- WORK TO BE COMPLETED
Go through the entries, filter for the word "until", and copy every line that has it.

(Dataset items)
● ● ●

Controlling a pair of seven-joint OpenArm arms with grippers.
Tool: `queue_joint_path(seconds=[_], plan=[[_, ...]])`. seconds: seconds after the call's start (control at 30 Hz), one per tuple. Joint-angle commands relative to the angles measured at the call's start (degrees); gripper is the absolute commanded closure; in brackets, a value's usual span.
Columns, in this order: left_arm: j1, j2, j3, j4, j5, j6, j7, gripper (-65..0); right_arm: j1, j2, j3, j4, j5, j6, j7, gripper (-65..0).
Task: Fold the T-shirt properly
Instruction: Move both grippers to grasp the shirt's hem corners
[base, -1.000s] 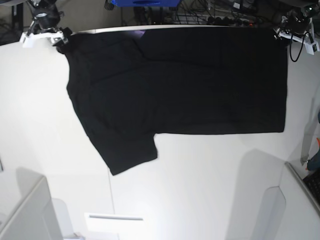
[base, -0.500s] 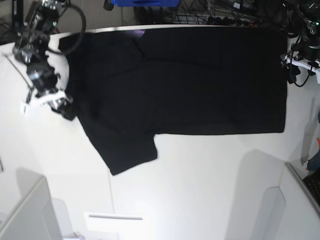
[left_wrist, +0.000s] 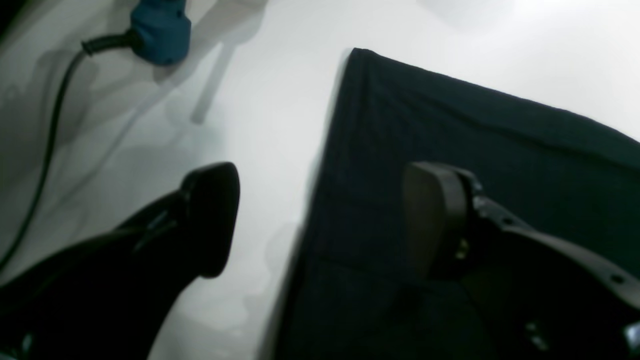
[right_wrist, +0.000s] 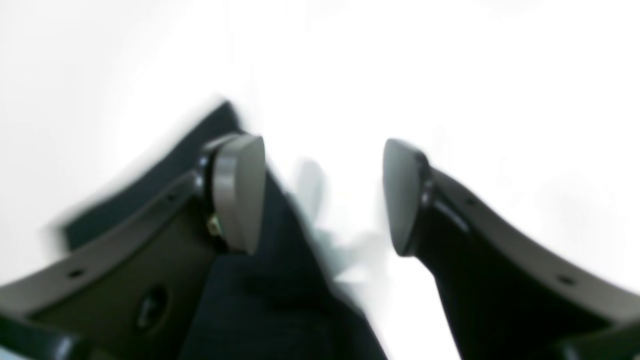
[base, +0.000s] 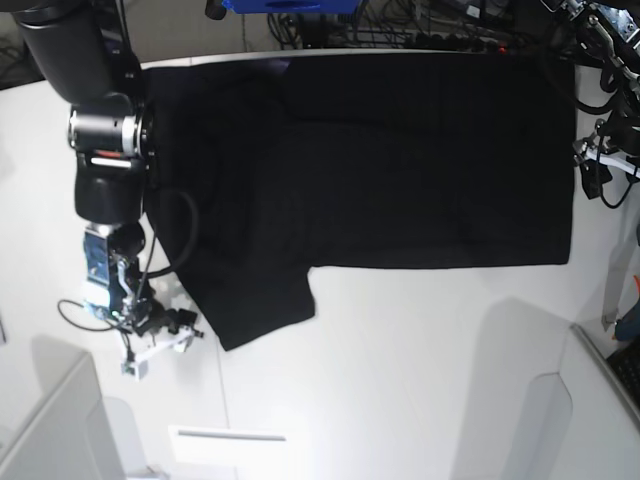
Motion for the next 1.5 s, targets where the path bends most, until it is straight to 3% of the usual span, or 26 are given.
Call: queue_joint_path(seconds=[0.0,0.17,0.33,0.67,0.73,0.9,1.03,1.17,1.3,1.47], plan=[[0.63,-1.16,-0.48,0.73,-0.36,-0.19,-1.26,-48.7,3.39,0.06,-0.82,-3.79,-0.19,1.45,3.09,-36.5],[0.98,-1.95,-0.40,0.73,2.19,-0.19,-1.26,-48.7,9.02,-0.29,-5.13,-21.81,-1.69,3.03,15.05,-36.5],[0.63,-1.77,0.04,0.73,7.11,-0.19,-1.35,-48.7,8.84,-2.14,-6.97,-22.16,-1.51,7.95,14.17,-36.2],[0.54,-1.86,0.04,0.64,7.73,-0.19,-1.52,-48.7,6.21,-4.08,-7.15,-20.49,-1.77,8.48,14.08,-35.9],[0.36,-1.95,0.04,0.02,7.73,-0.19,-1.52,-48.7,5.50,-4.08,-7.15,-19.88,-1.77,8.31,14.08,-31.2],[-4.38,-3.88,0.13,-9.21,7.81,0.08,-1.52,-48.7,4.89,-3.64,-7.15,-19.70,-1.77,8.48,14.35,-1.1],[-11.59,-6.96,0.48,-18.35,8.52,0.16,-1.61,-48.7,4.71,-3.55,-7.06,-19.70,-1.77,8.31,14.43,0.0],[-20.12,-8.81,8.22,-25.21,18.54,0.08,-2.14,-48.7,4.71,-3.55,-7.06,-19.70,-1.77,8.31,14.26,0.0],[-28.38,-8.45,15.16,-36.46,28.56,-0.19,-8.55,-48.7,4.71,-3.90,-7.06,-19.70,-1.77,8.31,14.26,0.0],[-34.89,-8.45,20.00,-49.30,30.49,-0.19,-13.13,-48.7,4.71,-3.90,-7.06,-19.70,-1.77,8.31,14.26,0.0]])
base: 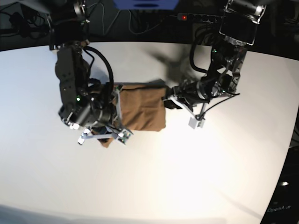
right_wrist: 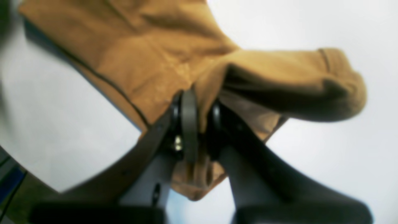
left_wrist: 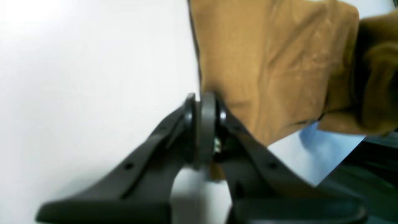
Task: Fold the T-shirt properly
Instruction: 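Lift the collar end with the right gripper and fold it over the stack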
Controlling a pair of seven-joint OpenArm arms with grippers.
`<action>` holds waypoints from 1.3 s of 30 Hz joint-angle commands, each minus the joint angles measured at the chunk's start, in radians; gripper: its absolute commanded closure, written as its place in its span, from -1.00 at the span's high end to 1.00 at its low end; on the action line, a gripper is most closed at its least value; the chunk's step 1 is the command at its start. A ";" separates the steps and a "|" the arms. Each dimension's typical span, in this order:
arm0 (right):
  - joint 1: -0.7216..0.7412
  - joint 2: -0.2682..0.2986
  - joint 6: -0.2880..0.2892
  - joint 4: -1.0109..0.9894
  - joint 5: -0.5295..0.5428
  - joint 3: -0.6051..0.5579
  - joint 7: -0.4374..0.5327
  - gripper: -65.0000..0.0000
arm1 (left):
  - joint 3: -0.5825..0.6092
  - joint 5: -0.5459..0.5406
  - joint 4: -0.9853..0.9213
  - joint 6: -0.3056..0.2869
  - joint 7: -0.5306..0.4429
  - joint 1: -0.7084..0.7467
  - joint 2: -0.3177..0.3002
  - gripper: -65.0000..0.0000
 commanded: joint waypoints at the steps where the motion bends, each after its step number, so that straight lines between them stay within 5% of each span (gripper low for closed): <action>1: 0.041 -0.011 0.000 0.015 0.001 0.001 0.011 -0.98 | 0.002 0.018 0.006 0.010 0.023 -0.005 -0.003 -0.91; 22: 0.010 -0.137 0.000 0.015 0.002 -0.154 0.011 -0.98 | 0.011 0.009 0.017 0.010 0.019 -0.026 -0.011 -0.91; 39: 0.004 -0.142 0.000 -0.059 0.001 -0.204 0.011 -0.97 | 0.011 0.006 0.025 0.010 0.021 -0.012 -0.075 -0.91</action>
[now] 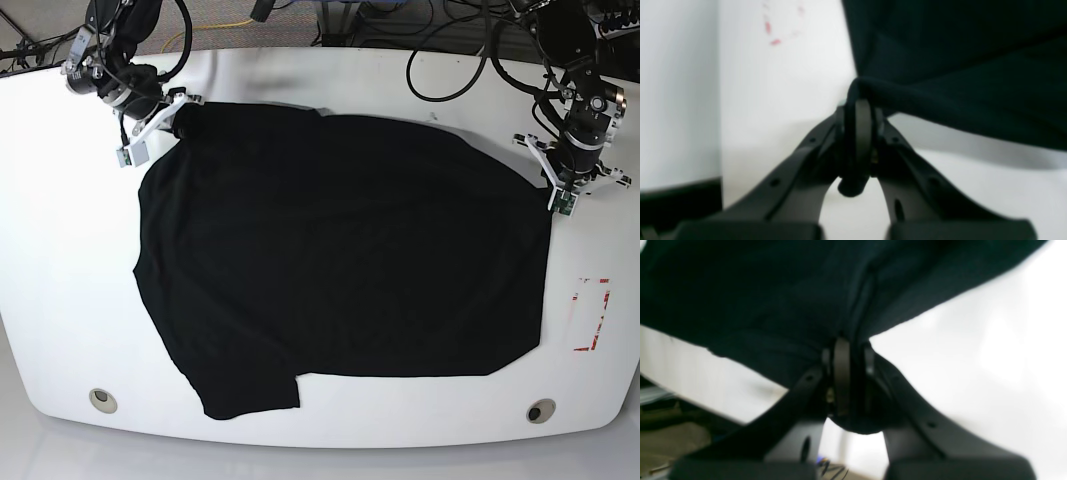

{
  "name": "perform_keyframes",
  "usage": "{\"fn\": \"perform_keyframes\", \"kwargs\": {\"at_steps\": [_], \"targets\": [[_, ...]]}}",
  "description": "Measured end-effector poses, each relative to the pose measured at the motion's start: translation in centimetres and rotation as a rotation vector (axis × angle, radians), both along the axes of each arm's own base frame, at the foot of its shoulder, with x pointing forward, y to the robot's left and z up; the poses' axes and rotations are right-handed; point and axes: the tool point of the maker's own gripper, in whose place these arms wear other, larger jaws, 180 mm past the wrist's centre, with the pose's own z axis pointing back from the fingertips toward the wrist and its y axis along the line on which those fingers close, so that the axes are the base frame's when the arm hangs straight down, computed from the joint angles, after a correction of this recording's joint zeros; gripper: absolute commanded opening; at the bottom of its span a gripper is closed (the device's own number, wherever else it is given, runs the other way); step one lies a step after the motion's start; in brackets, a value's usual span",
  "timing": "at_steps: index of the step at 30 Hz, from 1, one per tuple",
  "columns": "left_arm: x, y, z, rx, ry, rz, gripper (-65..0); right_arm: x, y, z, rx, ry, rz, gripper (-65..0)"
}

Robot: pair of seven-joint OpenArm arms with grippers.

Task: Fold the T-shirt properly
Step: 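Pull the held shirt edge further back with both grippers, then release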

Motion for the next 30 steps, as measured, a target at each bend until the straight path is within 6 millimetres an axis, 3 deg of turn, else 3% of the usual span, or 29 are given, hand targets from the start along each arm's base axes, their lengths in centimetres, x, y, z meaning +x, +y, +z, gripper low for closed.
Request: {"fn": "perform_keyframes", "kwargs": {"at_steps": [5,14,21,26,30], "targets": [[-2.5,2.0,-0.9,-0.016,0.027,0.092,-65.0,-2.1,1.1,0.6,0.088,0.002,0.008,-65.0],[-8.2,5.5,-2.5,0.003,0.117,0.226,-65.0,-6.4,0.9,0.5,0.130,0.072,0.020,-65.0],[-11.2,7.9,-2.4,0.016,0.133,0.330,-65.0,-7.8,1.3,1.0,0.128,0.085,0.032,-65.0],[-11.4,8.1,-2.3,0.013,0.128,0.346,-65.0,-8.7,1.5,0.7,0.135,0.106,0.031,-65.0],[-10.0,8.1,-1.7,0.006,0.089,0.349,-65.0,-7.5,1.9,1.2,0.135,0.056,0.053,-65.0]]}}
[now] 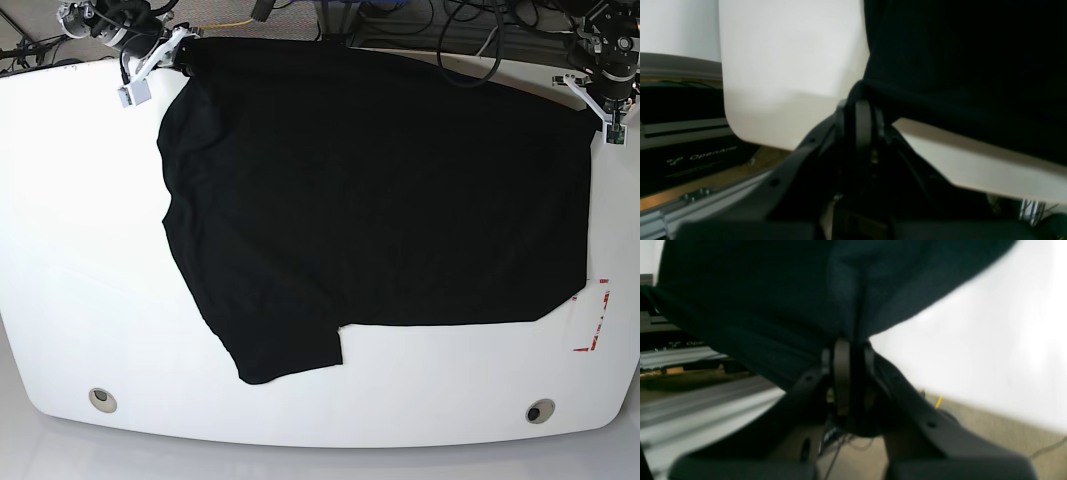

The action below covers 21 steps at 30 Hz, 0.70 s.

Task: Fold the T-shirt properly
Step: 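Pull the held shirt edge further back with both grippers, then release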

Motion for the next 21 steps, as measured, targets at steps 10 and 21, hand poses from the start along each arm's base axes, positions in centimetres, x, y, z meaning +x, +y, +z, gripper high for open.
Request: {"fn": "perform_keyframes", "kwargs": {"at_steps": [10,21], "targets": [[1.8,1.3,2.0,0.053,-0.038,-0.028,-65.0,1.5,-1.8,0.7,-0.024,-0.049,-0.067,-65.0],[4.1,-0.3,1.7,0.163,0.071,-0.216,-65.0,3.3,-4.7,2.1,-0.104,-0.100,-0.037,-65.0]]}}
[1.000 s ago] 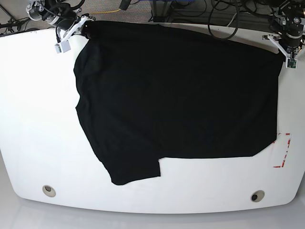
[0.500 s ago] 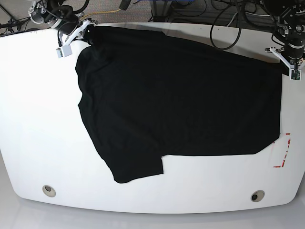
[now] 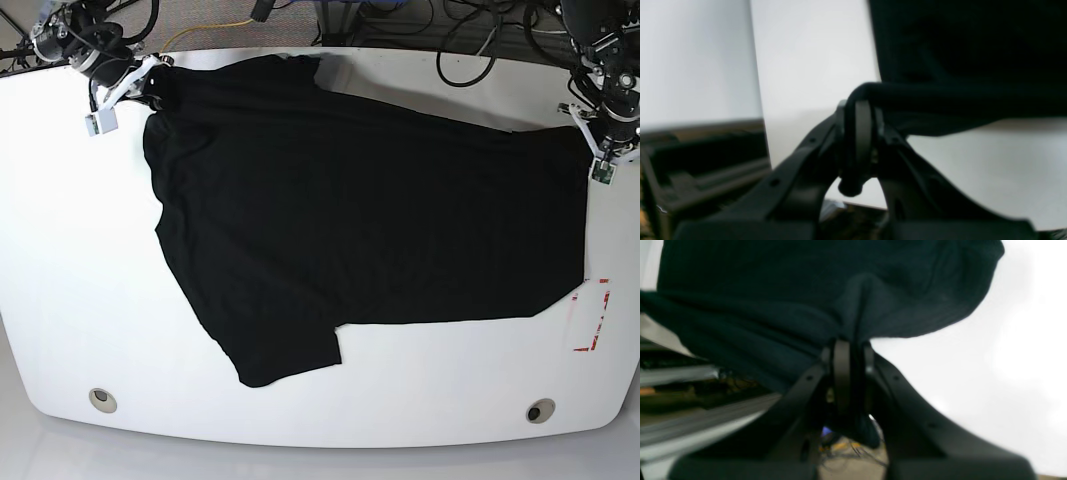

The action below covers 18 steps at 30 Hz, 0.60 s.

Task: Fold the T-shirt properly
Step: 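Pull the held shirt edge further back with both grippers, then release, then regrasp the shirt's edge with both grippers a little further in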

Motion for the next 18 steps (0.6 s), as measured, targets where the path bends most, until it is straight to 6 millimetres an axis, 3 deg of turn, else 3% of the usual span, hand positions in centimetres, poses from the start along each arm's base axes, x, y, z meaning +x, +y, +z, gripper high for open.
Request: {"fn": "perform_keyframes", "kwargs": {"at_steps": [5,10,14,18], "targets": [[-2.4,-1.1,-2.6,0.052,0.146,-0.049,-65.0,-0.2,-0.9,0.0,-0.032,0.015,0.009,-65.0],[-3.4,-0.8,-2.6,0.050,0.154,-0.054,-65.0,-0.4,-1.4,0.2,-0.039,0.014,-0.002,-65.0],[-5.5,-2.2,-4.5,0.043,0.252,-0.089,-65.0,-0.6,-1.6,0.1,-0.050,0.025,0.002,-65.0],[-5.5,-2.4,-4.6,0.036,0.250,-0.094,-65.0,-0.5,-1.7,0.3,-0.068,0.021,0.009,-65.0]]}}
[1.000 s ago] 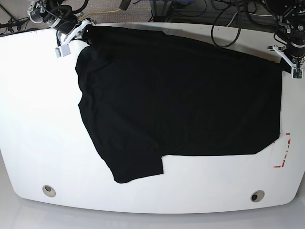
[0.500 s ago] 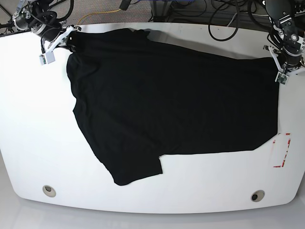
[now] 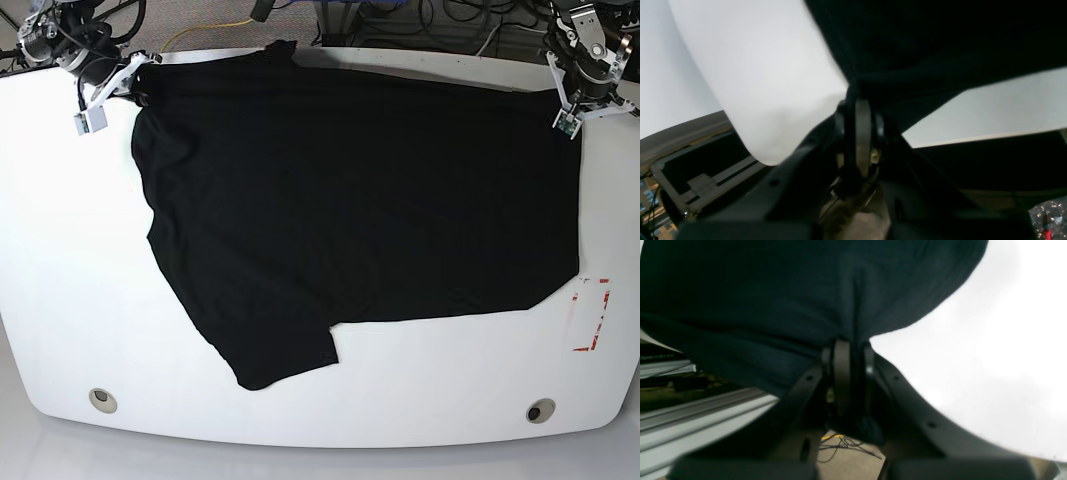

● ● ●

- RESULT OF THIS TASK
Motion for the next 1.5 s, targets where the path bends most, until it is straight to 3% of the usual span, or 26 are given.
Motion for the next 30 steps, as measured, a target at each bend until the straight path is within 6 millimetres an axis, 3 deg of turn, else 3% of the usual span, or 29 are given, hand targets from the start along each arm's base axes, their lengths in centimetres, x, y, z meaning +x, +y, +z, gripper low for closed.
Motion for the next 18 steps (0.6 s), as measured, targets where the path bends most, until it is straight to 6 millimetres an axis, 3 deg of turn, else 3% of the usual span, hand positions in centimetres, poses from the start along each arm's base axes, x, y, z meaning +x, +y, +z, gripper high for open.

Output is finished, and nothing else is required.